**WHAT THE TASK REQUIRES**
Lines of the data that contain the word "text" are the ones to copy.

+ + + + + + +

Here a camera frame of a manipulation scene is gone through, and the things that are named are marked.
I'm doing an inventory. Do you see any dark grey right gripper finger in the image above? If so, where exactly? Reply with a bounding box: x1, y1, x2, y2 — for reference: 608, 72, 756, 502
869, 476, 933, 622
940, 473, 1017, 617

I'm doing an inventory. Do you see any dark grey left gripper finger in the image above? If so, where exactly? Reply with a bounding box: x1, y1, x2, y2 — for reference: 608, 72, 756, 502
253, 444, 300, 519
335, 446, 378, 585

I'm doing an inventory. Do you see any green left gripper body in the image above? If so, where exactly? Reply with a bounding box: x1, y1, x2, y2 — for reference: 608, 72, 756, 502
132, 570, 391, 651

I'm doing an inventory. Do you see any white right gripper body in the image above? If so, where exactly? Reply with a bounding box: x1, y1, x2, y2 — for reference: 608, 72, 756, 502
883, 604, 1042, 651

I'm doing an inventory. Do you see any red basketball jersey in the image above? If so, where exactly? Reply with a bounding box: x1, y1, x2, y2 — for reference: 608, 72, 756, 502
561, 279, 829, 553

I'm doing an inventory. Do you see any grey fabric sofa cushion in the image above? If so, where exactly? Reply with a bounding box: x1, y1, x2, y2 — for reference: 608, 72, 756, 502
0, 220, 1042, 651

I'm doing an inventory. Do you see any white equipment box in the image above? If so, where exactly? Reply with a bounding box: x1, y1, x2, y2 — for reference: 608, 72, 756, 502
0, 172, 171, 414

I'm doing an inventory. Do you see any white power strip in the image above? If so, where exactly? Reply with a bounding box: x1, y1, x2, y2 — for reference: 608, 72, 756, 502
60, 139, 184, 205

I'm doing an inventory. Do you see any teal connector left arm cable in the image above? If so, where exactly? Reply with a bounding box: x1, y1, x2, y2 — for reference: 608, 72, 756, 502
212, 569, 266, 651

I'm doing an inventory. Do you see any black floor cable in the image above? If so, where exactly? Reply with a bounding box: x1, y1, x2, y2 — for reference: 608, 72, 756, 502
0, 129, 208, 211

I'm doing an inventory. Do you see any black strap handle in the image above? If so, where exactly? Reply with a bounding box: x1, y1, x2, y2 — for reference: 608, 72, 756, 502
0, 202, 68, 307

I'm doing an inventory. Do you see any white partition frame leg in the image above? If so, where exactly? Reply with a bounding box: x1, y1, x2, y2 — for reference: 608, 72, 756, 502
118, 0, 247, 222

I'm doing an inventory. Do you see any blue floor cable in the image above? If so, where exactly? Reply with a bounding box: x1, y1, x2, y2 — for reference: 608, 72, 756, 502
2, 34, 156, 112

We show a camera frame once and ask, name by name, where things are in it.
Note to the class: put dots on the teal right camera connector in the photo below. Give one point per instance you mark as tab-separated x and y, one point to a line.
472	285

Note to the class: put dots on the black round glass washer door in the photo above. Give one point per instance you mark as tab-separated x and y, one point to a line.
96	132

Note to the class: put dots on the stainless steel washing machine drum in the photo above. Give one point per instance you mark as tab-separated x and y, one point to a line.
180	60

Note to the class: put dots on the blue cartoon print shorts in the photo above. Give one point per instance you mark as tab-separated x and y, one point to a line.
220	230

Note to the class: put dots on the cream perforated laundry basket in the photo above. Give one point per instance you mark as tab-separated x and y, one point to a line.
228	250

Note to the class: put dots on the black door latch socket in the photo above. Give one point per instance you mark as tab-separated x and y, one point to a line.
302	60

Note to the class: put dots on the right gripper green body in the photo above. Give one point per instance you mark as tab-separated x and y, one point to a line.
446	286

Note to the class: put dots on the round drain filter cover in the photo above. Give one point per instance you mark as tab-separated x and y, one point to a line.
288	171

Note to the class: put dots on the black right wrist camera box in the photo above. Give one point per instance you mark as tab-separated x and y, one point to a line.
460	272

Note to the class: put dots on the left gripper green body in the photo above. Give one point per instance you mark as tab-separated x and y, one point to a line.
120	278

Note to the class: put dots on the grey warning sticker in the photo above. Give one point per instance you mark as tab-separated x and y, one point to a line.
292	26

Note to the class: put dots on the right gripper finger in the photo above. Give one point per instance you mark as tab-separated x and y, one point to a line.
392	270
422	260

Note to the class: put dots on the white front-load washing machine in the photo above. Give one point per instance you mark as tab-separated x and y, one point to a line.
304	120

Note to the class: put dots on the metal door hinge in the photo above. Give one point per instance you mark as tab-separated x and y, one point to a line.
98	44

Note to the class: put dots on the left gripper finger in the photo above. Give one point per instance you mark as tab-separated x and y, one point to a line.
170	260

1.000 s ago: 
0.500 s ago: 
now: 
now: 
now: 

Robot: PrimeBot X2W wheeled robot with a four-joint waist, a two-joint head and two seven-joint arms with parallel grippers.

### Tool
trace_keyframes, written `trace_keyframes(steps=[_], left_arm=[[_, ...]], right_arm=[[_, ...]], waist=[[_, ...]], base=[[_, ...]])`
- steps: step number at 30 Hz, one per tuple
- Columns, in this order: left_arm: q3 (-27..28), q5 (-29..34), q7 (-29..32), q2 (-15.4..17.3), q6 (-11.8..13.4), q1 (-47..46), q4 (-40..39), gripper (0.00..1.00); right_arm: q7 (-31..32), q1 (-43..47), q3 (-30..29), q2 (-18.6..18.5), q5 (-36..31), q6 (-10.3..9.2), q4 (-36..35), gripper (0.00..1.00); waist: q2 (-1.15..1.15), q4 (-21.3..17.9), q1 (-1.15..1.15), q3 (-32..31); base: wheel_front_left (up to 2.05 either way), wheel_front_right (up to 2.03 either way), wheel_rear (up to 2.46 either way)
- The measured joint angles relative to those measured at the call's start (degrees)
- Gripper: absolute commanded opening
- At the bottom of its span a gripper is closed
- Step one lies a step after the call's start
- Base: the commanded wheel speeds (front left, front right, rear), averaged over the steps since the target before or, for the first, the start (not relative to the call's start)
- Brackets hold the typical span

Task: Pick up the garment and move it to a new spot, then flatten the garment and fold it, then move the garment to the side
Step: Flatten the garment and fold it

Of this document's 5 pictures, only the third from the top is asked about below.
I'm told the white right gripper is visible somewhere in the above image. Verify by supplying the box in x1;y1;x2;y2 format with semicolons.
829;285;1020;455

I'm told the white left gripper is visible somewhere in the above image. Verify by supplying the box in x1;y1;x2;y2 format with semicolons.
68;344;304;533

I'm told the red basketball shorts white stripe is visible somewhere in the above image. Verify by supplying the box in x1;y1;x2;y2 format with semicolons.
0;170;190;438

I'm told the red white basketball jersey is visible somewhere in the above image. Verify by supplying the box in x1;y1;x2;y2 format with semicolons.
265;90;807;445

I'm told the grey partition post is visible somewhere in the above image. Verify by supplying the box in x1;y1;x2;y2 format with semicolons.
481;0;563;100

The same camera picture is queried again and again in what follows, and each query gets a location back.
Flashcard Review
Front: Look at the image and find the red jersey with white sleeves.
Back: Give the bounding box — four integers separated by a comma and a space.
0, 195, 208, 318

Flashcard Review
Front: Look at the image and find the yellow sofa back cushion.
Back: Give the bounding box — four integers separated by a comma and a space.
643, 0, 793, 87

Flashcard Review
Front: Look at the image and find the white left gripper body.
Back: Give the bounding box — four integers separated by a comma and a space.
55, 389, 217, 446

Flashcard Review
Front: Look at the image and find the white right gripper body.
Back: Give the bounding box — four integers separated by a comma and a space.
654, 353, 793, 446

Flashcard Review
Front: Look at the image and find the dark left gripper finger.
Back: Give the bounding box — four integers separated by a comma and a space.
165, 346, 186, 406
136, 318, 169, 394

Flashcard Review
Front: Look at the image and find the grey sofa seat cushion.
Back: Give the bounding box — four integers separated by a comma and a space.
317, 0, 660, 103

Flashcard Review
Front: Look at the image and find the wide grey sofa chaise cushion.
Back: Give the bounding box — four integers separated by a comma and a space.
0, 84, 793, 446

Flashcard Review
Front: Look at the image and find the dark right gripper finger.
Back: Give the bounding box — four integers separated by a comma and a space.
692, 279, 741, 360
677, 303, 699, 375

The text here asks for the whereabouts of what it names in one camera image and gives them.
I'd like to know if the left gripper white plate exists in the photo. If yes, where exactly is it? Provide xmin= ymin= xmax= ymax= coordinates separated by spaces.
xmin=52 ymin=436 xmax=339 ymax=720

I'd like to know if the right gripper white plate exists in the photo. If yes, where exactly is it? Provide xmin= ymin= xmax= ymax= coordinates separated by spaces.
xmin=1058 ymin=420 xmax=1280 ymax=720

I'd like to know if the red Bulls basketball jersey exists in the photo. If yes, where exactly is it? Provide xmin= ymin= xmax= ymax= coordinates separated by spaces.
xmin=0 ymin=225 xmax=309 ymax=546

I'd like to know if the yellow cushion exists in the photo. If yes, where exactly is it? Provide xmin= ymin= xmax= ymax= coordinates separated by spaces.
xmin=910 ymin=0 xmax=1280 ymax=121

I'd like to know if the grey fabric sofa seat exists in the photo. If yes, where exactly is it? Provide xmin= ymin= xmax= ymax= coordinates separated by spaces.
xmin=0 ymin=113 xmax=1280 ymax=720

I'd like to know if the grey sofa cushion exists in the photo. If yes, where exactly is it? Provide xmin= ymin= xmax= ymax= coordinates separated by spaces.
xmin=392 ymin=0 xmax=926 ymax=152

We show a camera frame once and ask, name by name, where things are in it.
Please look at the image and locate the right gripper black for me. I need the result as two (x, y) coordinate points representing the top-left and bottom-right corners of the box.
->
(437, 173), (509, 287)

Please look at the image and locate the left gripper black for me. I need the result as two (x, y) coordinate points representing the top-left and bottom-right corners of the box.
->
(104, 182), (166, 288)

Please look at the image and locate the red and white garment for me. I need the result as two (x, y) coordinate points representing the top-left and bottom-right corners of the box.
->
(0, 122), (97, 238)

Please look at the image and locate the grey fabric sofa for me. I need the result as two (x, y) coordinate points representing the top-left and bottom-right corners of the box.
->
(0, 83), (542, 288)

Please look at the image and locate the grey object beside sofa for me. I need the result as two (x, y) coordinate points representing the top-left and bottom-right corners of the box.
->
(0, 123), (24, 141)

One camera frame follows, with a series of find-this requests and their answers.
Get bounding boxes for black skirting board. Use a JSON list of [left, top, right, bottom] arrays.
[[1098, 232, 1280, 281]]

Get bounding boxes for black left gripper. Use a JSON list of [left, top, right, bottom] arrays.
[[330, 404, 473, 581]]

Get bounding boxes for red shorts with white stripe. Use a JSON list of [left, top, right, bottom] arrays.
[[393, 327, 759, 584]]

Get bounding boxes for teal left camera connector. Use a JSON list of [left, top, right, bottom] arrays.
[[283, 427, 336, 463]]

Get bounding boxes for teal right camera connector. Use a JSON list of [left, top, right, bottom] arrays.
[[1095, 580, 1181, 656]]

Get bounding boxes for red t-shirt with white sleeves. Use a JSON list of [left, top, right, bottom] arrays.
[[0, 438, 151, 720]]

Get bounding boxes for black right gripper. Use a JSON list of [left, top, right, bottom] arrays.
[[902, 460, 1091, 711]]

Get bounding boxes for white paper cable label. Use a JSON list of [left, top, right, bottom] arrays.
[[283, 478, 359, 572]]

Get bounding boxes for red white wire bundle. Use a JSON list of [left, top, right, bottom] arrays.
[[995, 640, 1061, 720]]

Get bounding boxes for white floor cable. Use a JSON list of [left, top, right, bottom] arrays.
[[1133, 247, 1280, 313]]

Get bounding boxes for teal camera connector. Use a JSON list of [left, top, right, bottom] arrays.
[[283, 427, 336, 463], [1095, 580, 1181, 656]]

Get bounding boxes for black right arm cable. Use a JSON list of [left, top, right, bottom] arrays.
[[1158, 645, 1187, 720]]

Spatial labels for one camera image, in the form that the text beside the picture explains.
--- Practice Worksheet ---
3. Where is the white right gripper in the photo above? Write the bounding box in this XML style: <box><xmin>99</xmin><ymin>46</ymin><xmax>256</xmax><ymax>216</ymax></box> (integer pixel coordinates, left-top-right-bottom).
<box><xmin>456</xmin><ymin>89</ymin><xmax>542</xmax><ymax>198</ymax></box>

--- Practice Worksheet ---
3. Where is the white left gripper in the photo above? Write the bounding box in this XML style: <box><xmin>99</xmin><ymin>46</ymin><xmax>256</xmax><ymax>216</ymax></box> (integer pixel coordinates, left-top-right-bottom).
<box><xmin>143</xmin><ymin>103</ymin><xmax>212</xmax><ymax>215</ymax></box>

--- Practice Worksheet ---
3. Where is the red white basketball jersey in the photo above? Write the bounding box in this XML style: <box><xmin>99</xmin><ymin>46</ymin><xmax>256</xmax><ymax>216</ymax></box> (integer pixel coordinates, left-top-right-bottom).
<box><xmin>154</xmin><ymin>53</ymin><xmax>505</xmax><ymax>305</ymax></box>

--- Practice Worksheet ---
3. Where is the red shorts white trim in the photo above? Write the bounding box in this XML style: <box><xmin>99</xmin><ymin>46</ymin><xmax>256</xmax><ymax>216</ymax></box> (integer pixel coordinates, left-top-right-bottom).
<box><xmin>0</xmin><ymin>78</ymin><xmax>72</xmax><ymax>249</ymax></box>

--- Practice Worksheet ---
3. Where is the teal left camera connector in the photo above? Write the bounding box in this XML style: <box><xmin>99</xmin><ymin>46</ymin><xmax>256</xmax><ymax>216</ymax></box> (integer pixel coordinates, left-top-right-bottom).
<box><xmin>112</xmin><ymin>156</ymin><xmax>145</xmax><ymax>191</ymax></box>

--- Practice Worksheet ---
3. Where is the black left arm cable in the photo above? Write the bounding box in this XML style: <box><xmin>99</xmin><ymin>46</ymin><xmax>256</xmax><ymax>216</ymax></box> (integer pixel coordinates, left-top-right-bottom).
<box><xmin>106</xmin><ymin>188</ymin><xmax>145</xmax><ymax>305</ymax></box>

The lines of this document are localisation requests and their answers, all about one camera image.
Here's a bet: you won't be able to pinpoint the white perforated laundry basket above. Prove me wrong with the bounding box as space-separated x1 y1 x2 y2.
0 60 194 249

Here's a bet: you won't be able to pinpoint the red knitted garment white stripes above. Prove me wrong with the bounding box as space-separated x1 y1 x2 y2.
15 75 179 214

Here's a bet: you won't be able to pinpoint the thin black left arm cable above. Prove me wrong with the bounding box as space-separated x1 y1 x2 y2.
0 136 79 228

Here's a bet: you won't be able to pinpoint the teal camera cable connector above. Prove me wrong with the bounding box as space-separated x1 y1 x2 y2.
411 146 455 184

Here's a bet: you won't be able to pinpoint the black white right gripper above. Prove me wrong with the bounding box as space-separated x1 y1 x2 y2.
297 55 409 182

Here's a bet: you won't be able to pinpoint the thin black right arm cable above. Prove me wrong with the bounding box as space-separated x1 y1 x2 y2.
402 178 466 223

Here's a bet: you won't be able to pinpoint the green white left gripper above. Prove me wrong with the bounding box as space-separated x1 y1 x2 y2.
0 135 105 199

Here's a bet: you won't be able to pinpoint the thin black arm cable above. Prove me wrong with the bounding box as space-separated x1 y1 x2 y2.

+ + + + + + +

**WORKED SOLUTION**
The text here asks for the whereabouts of what it names in one camera image and gives them.
Spatial labels for one camera image, in the form that the text beside the picture explains.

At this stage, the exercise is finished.